**Exercise prompt:** With the pictures omitted, write out all of the listing exactly.
Records for processing below:
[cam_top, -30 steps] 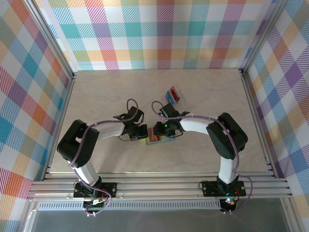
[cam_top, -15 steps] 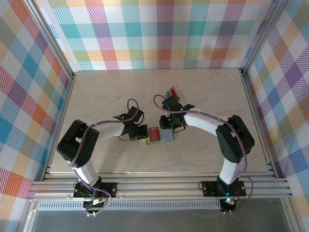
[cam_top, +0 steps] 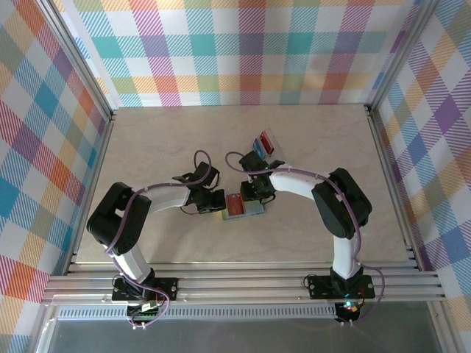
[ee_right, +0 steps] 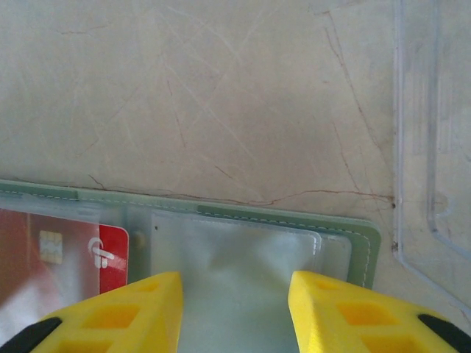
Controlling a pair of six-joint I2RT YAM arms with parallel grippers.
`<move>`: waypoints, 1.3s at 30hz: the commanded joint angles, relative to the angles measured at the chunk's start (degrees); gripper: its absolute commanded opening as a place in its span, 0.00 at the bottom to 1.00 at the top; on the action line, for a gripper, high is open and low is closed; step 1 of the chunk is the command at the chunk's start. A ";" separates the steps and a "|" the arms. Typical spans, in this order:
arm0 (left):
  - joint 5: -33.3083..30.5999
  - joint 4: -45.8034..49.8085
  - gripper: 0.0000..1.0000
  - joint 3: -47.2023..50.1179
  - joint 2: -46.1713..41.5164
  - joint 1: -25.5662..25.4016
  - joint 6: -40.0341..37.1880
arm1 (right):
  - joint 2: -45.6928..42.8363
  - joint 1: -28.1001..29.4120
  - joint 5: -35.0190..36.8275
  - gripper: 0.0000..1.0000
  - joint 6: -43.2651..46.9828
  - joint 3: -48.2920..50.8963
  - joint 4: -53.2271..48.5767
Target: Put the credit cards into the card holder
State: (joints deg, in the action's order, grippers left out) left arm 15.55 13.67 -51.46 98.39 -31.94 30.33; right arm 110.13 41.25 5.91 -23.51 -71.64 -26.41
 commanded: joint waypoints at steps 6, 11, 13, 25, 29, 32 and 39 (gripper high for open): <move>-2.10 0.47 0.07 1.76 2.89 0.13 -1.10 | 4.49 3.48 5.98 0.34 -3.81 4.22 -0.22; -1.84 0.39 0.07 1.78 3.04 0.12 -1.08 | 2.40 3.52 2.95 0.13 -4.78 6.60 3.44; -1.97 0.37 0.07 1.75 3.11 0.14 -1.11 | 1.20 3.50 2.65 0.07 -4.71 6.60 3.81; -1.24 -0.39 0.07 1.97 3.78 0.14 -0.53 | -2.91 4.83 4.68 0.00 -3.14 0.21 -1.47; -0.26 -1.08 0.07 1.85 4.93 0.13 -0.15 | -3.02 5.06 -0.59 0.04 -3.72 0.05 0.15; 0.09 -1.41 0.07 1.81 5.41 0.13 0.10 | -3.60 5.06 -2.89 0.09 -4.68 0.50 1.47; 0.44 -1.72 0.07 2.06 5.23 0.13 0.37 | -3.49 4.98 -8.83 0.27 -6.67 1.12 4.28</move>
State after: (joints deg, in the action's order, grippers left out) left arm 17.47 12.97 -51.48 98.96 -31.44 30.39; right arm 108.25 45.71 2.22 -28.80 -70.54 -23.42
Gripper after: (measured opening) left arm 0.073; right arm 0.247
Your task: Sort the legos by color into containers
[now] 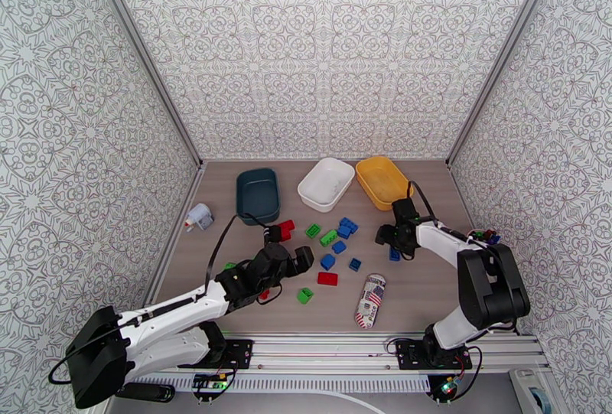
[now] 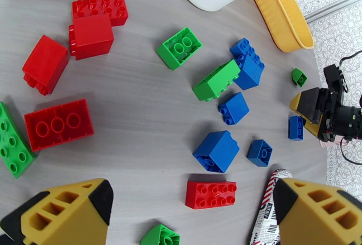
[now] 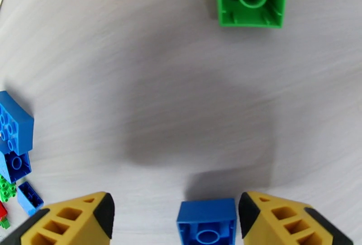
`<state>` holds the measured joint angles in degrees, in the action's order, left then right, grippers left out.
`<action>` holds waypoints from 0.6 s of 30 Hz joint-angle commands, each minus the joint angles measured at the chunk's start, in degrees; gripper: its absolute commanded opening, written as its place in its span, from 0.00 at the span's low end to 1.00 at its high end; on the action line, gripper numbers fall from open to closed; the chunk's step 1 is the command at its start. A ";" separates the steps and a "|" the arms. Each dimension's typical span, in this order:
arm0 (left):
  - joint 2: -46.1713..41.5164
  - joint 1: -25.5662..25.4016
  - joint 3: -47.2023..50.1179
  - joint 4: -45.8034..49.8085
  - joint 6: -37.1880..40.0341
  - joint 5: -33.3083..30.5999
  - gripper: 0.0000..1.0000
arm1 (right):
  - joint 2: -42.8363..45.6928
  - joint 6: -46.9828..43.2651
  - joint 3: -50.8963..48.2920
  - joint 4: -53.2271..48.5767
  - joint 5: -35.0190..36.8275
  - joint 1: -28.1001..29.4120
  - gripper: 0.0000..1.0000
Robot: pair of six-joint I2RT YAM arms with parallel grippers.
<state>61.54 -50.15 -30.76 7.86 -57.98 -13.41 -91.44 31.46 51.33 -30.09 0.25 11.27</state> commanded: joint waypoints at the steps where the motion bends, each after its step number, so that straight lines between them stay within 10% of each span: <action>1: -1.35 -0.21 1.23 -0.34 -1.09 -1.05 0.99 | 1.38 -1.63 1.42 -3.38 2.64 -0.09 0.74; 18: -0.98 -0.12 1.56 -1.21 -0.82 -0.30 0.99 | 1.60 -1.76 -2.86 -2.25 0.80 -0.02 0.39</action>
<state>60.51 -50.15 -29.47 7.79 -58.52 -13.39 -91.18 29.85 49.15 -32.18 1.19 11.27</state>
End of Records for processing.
**The answer:**
[cam_top, -30 steps] 
[cam_top, -15 steps] 
[cam_top, +0 steps] 
[ee_right, +0 steps] 
Controlling a pair of six-joint I2RT YAM arms with parallel grippers.
`<move>`: waypoints, 1.3s at 30hz: the commanded joint angles, relative to the angles measured at the chunk's start (degrees); gripper: its absolute commanded opening as a place in its span, 0.00 at the bottom to 1.00 at the top; on the action line, for a gripper, high is open and low is closed; step 1 of the chunk is the command at the chunk's start. A ";" separates the steps and a "|" the arms. Typical spans, in this order:
arm0 (left):
  - joint 5: -33.3083..30.5999
  - joint 4: -45.8034..49.8085
  - gripper: 0.0000..1.0000
  - joint 3: -47.2023..50.1179
  - joint 2: -46.1713..41.5164
  - joint 1: -25.5662..25.4016
  - joint 6: -40.0341..37.1880
arm1 (right):
  - joint 2: -45.6928..42.8363
  - joint 1: -28.1001..29.4120
  - joint 5: -35.0190..36.8275
  - gripper: 0.0000..1.0000
  - joint 6: -43.2651..46.9828
  - joint 3: -48.2920..50.8963
  - joint 4: -53.2271..48.5767
Target: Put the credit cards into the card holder
State: (joints deg, in the action's order, grippers left out) left arm 15.55 13.67 -51.46 98.39 -31.94 30.33; right arm 110.13 41.25 5.91 -23.51 -71.64 -26.41
 commanded: joint waypoints at steps 6, 11, 13, 25, 29, 32 and 39 (gripper high for open): <move>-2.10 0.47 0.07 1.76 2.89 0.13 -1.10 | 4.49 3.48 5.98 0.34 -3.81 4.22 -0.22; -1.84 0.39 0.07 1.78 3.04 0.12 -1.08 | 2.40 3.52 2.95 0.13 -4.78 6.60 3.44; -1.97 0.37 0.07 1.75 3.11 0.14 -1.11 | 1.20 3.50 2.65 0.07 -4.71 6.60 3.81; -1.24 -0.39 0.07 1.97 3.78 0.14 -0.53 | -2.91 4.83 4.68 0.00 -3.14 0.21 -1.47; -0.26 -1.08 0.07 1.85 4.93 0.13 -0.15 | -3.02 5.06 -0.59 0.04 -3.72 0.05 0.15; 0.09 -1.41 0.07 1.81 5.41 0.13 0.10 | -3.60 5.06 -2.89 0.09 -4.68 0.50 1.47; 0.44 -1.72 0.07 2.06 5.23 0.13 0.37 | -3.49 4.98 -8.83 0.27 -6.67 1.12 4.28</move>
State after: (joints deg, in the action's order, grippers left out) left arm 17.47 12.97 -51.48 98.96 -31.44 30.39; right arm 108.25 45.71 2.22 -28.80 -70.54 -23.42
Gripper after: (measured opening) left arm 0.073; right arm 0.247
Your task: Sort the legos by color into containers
[now] 
[now] 
[now] 
`<state>` holds the measured joint angles in degrees, in the action's order, left then right, grippers left out.
`<action>` holds waypoints from 0.6 s of 30 Hz joint-angle commands, each minus the joint angles measured at the chunk's start, in degrees; gripper: its absolute commanded opening, written as its place in its span, from 0.00 at the span's low end to 1.00 at its high end; on the action line, gripper numbers fall from open to closed; the chunk's step 1 is the command at its start. A ";" separates the steps and a "|" the arms. Each dimension's typical span, in this order:
arm0 (left):
  - joint 2: -46.1713..41.5164
  - joint 1: -25.5662..25.4016
  - joint 3: -47.2023..50.1179
  - joint 4: -45.8034..49.8085
  - joint 6: -37.1880..40.0341
  - joint 5: -33.3083..30.5999
  - gripper: 0.0000..1.0000
arm1 (right):
  - joint 2: -42.8363..45.6928
  - joint 6: -46.9828..43.2651
  - joint 3: -50.8963..48.2920
  - joint 4: -53.2271..48.5767
  - joint 5: -35.0190..36.8275
  - joint 1: -28.1001..29.4120
  - gripper: 0.0000..1.0000
Robot: pair of six-joint I2RT YAM arms with parallel grippers.
<state>61.54 -50.15 -30.76 7.86 -57.98 -13.41 -91.44 31.46 51.33 -30.09 0.25 11.27</state> commanded: joint waypoints at the steps where the motion bends, each after its step number, so that straight lines between them stay within 10% of each span: <action>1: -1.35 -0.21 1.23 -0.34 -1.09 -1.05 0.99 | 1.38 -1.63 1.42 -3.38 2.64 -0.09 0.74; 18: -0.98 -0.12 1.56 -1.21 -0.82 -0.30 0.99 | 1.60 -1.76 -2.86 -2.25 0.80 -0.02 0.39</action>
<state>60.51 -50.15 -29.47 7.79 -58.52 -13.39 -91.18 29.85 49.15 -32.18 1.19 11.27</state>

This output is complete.